**Task instructions**:
Every line of the records below should be restated exactly.

**Entries shown**:
^^^^^^^^

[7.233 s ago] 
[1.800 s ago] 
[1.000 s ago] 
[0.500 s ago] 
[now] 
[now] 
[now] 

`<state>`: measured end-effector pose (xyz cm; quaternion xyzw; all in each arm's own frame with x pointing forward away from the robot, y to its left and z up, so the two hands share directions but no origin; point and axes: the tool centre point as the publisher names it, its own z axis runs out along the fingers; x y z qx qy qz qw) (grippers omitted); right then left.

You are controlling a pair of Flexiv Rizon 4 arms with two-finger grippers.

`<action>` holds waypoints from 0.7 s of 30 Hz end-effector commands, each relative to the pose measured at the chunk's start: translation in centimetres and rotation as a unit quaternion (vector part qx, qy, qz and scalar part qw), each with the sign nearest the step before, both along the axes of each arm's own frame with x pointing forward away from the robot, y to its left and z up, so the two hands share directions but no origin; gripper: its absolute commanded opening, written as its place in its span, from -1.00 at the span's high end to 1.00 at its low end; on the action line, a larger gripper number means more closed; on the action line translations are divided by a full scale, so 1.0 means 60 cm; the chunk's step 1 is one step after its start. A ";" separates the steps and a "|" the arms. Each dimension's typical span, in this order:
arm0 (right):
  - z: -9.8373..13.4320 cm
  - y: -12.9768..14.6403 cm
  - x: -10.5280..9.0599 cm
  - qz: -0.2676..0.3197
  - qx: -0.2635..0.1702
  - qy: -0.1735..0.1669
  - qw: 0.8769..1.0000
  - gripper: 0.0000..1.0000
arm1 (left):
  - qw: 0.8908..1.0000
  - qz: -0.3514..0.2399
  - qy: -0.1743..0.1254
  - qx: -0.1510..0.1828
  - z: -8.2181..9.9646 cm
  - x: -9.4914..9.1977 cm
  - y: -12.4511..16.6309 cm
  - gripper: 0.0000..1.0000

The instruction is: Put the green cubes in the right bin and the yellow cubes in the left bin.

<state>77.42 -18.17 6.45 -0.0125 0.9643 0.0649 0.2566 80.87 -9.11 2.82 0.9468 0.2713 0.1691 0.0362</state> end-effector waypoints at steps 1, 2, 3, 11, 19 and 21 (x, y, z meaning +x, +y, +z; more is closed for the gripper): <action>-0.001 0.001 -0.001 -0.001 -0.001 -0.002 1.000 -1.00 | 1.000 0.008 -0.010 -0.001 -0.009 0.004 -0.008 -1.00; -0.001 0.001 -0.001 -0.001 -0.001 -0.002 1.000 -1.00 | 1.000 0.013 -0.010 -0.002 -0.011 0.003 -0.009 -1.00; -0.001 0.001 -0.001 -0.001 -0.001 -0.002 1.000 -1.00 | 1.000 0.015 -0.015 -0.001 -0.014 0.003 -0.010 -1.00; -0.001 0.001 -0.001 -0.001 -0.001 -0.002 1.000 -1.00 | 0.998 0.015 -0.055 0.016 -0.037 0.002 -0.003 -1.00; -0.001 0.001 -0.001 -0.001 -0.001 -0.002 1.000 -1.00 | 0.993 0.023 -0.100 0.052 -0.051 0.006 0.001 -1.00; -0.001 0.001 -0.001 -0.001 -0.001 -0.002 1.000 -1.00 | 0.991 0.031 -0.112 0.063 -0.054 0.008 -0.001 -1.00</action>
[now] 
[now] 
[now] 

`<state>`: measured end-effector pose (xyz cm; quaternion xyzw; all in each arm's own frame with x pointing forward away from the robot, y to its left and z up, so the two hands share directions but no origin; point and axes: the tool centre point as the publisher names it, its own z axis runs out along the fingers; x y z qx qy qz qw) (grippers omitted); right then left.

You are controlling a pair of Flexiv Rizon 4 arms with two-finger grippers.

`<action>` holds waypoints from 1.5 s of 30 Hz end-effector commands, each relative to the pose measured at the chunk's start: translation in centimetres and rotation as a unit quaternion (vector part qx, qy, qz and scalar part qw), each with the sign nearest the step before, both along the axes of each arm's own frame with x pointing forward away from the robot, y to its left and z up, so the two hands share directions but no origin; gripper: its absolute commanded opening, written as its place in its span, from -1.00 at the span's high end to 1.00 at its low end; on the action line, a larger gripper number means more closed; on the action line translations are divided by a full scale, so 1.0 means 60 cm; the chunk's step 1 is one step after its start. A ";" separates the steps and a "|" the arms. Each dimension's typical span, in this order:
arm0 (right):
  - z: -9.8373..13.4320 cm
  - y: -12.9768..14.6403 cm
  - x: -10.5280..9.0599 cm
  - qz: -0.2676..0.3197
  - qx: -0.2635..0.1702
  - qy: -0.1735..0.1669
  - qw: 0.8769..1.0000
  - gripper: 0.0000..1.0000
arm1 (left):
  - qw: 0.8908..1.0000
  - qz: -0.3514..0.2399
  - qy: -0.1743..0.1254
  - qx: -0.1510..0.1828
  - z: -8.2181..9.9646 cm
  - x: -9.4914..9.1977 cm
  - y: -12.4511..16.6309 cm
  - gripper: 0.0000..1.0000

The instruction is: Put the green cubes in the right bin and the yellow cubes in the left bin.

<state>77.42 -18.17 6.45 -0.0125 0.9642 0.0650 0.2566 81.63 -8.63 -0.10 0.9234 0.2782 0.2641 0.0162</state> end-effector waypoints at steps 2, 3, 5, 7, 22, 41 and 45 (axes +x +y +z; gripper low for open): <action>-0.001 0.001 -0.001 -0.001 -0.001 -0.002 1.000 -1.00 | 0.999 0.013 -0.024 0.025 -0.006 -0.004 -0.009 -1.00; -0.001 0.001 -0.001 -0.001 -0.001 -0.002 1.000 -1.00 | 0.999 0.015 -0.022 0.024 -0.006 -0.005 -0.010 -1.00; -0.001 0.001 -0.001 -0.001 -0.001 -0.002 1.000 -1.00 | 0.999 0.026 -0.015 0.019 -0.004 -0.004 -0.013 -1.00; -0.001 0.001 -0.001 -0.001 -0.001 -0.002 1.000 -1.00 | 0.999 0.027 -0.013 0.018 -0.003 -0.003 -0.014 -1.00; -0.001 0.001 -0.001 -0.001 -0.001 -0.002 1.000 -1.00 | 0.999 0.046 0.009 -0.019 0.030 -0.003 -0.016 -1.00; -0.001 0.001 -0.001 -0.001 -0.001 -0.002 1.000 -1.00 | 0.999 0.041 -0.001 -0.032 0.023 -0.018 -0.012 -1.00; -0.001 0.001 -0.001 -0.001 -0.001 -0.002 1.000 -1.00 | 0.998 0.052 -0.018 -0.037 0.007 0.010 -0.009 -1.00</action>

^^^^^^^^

**Reply**:
[7.233 s ago] 
[1.800 s ago] 
[1.000 s ago] 
[0.500 s ago] 
[now] 
[now] 
[now] 

`<state>`: measured end-effector pose (xyz cm; quaternion xyzw; all in each arm's own frame with x pointing forward away from the robot, y to its left and z up, so the two hands share directions but no origin; point and axes: the tool centre point as the publisher names it, its own z axis runs out along the fingers; x y z qx qy qz qw) (grippers omitted); right then left.

You are controlling a pair of Flexiv Rizon 4 arms with two-finger grippers.

`<action>` holds waypoints from 0.7 s of 30 Hz end-effector commands, each relative to the pose measured at the chunk's start: translation in centimetres and rotation as a unit quaternion (vector part qx, qy, qz and scalar part qw), each with the sign nearest the step before, both along the axes of each arm's own frame with x pointing forward away from the robot, y to its left and z up, so the two hands share directions but no origin; gripper: its absolute commanded opening, written as its place in its span, from -1.00 at the span's high end to 1.00 at its low end; on the action line, a larger gripper number means more closed; on the action line translations are divided by a full scale, so 1.0 means 60 cm; the chunk's step 1 is one step after its start. A ";" separates the steps and a "|" the arms. Each dimension's typical span, in this order:
arm0 (right):
  - z: -9.8373..13.4320 cm
  - y: -12.9768..14.6403 cm
  - x: -10.5280..9.0599 cm
  - qz: -0.2676..0.3197
  - qx: -0.2635..0.1702
  - qy: -0.1735..0.1669
  - qw: 0.8769..1.0000
  - gripper: 0.0000..1.0000
arm1 (left):
  - qw: 0.8908..1.0000
  - qz: -0.3514..0.2399
  - qy: -0.1743..0.1254
  - qx: -0.1510..0.1828
  - z: -8.2181..9.9646 cm
  - x: -9.4914..9.1977 cm
  - y: -12.4511..16.6309 cm
  - gripper: 0.0000..1.0000

The instruction is: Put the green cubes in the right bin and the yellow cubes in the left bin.

<state>77.42 -18.17 6.45 -0.0125 0.9643 0.0649 0.2566 80.87 -9.11 2.82 0.9468 0.2713 0.1691 0.0362</state> end-effector waypoints at steps 1, 2, 3, 11, 19 and 21 (x, y, z meaning +x, +y, +z; more is closed for the gripper): <action>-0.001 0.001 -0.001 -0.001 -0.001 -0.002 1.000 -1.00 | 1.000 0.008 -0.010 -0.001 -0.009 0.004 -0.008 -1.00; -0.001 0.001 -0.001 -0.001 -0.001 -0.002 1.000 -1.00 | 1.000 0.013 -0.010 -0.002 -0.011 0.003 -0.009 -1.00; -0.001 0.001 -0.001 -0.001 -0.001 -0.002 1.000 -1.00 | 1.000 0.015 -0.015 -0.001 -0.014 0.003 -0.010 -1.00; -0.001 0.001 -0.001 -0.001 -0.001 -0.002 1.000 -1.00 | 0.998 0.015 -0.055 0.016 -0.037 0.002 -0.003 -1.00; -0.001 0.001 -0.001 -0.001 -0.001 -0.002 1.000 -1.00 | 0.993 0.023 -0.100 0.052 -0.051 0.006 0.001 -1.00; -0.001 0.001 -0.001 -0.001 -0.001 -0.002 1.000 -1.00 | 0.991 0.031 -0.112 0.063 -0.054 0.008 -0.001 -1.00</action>
[now] 
[now] 
[now] 

`<state>`: measured end-effector pose (xyz cm; quaternion xyzw; all in each arm's own frame with x pointing forward away from the robot, y to its left and z up, so the two hands share directions but no origin; point and axes: the tool centre point as the publisher names it, its own z axis runs out along the fingers; x y z qx qy qz qw) (grippers omitted); right then left.

You are controlling a pair of Flexiv Rizon 4 arms with two-finger grippers.

`<action>` holds waypoints from 1.5 s of 30 Hz end-effector commands, each relative to the pose measured at the chunk's start: translation in centimetres and rotation as a unit quaternion (vector part qx, qy, qz and scalar part qw), each with the sign nearest the step before, both along the axes of each arm's own frame with x pointing forward away from the robot, y to its left and z up, so the two hands share directions but no origin; gripper: its absolute commanded opening, written as its place in its span, from -1.00 at the span's high end to 1.00 at its low end; on the action line, a larger gripper number means more closed; on the action line translations are divided by a full scale, so 1.0 means 60 cm; the chunk's step 1 is one step after its start. A ";" separates the steps and a "|" the arms. Each dimension's typical span, in this order:
arm0 (right):
  - z: -9.8373..13.4320 cm
  - y: -12.9768..14.6403 cm
  - x: -10.5280..9.0599 cm
  - qz: -0.2676..0.3197
  - qx: -0.2635..0.1702
  - qy: -0.1735..0.1669
  - qw: 0.8769..1.0000
  - gripper: 0.0000..1.0000
arm1 (left):
  - qw: 0.8908..1.0000
  - qz: -0.3514..0.2399
  - qy: -0.1743..0.1254
  - qx: -0.1510..0.1828
  - z: -8.2181..9.9646 cm
  - x: -9.4914..9.1977 cm
  - y: -12.4511..16.6309 cm
  - gripper: 0.0000..1.0000

The instruction is: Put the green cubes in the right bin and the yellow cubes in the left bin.

<state>77.42 -18.17 6.45 -0.0125 0.9642 0.0650 0.2566 81.63 -8.63 -0.10 0.9234 0.2782 0.2641 0.0162</state> end-effector waypoints at steps 2, 3, 5, 7, 22, 41 and 45 (axes +x +y +z; gripper low for open): <action>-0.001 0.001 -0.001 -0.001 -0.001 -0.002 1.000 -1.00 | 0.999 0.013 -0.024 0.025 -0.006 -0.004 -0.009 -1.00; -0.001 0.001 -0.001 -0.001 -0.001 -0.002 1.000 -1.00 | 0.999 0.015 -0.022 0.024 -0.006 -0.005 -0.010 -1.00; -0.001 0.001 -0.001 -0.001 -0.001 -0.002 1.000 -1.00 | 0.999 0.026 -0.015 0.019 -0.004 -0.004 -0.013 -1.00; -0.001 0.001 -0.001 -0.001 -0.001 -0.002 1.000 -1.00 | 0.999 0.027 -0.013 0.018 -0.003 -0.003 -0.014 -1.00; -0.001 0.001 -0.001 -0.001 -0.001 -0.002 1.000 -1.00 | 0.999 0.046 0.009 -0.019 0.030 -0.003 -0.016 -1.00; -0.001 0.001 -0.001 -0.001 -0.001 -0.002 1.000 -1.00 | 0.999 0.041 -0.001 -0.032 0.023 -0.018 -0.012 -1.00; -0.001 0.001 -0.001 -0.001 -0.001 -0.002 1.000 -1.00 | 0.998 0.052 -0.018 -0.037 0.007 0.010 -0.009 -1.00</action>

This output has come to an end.